Entretien avec Aloïse Mahé-Stephenson
Marie Goussot

L’entretien a été réalisé le 22 novembre 2022 par téléphone avec Aloïse Mahé-Stephenson, créatrice de la marque de vêtements ÄM-S.

Marie Goussot1 : Bonjour Aloïse Mahé-Stephenson. Je vous remercie de m'accorder de votre temps dans le cadre de notre enquête sur le design et ses pratiques. Pourriez-vous tout d'abord nous dire quelques mots sur la formation en design que vous avez reçue ?

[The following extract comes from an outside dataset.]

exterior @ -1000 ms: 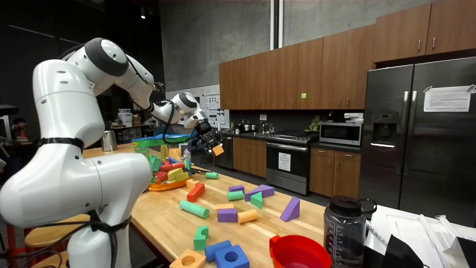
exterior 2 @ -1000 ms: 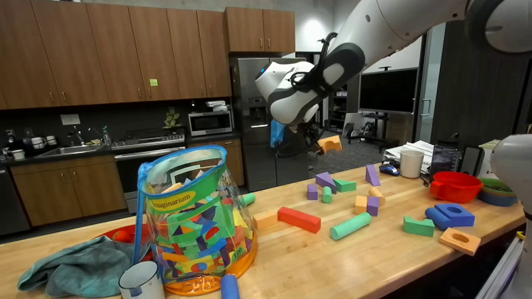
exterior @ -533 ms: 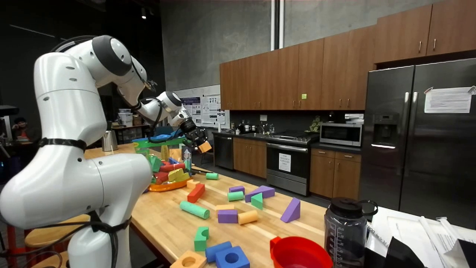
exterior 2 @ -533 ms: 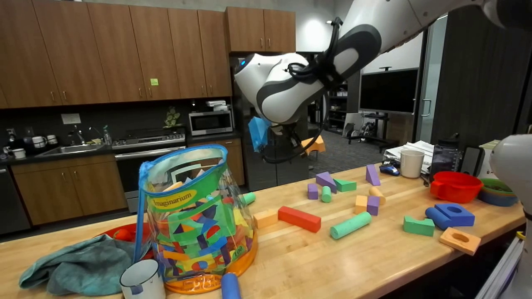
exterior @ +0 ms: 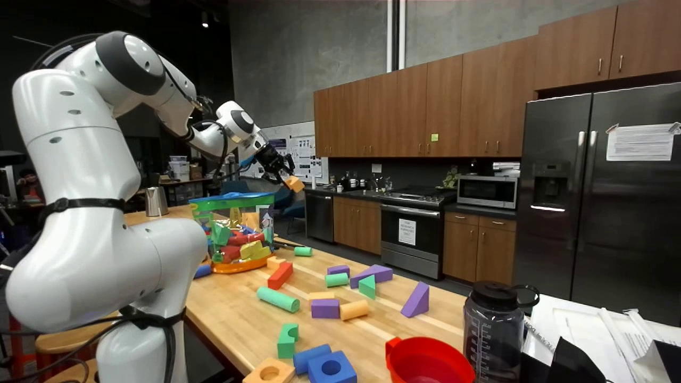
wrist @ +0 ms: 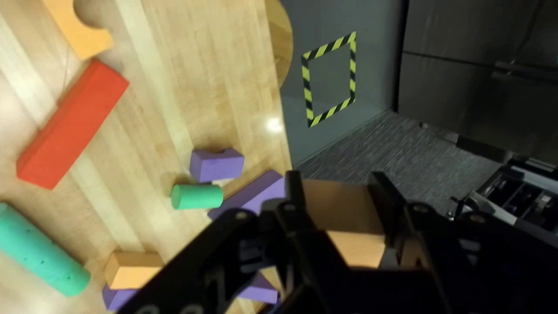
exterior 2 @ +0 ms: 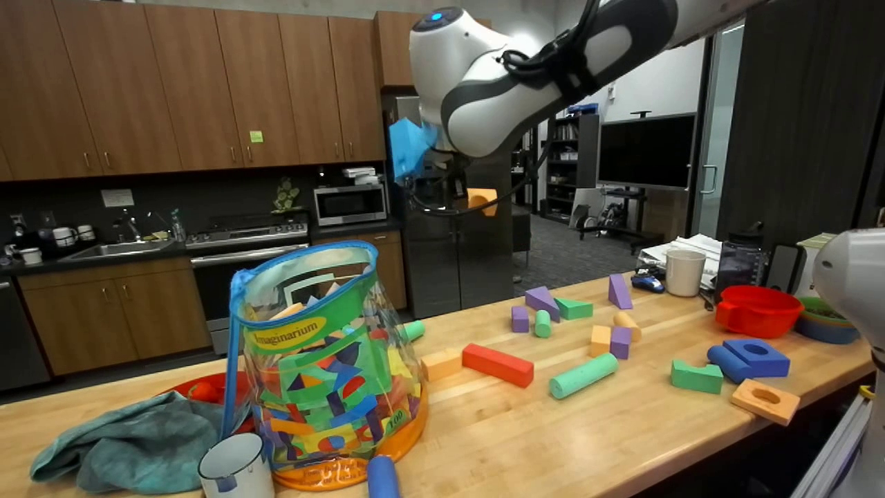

Aloïse Mahé-Stephenson : Oui, elle s’est effectuée en deux étapes : après le lycée j’ai fait une année préparatoire aux Ateliers de Sèvres, à Paris, avec une spécialisation Mode. Cela m’a permis de préparer mes candidatures pour un Bachelor. J’ai intégré ensuite le Bachelor de trois ans à Londres à la London College of Fashion, en fashion design2 spécialisation womenswear3. Donc c’était [elle] était surtout axée sur les vêtements pour la femme, mais j’ai eu l’occasion de faire un projet pour une drag queen, un vêtement fait pour un homme. Ensuite, je suis rentrée à paris. J’ai fait en tout quatre années d’études.

M.G : Est-ce qu’il y a un décalage entre la formation que vous avez suivie et le métier que vous réalisez maintenant ?

A.M.S : Plus ou moins : parce que dans mon Bachelor c’était un focus sur le design, j’ai appris à coudre, à faire des patrons et à réaliser une collection. Mais je n’ai pas appris les aspects marketing et business. Au niveau couture il n’y a pas vraiment de différence mais pour le fait de gérer une marque j’ai appris toute seule et ma formation ne m’a pas aidé ou appris quoi que ce soit à ce niveau-là.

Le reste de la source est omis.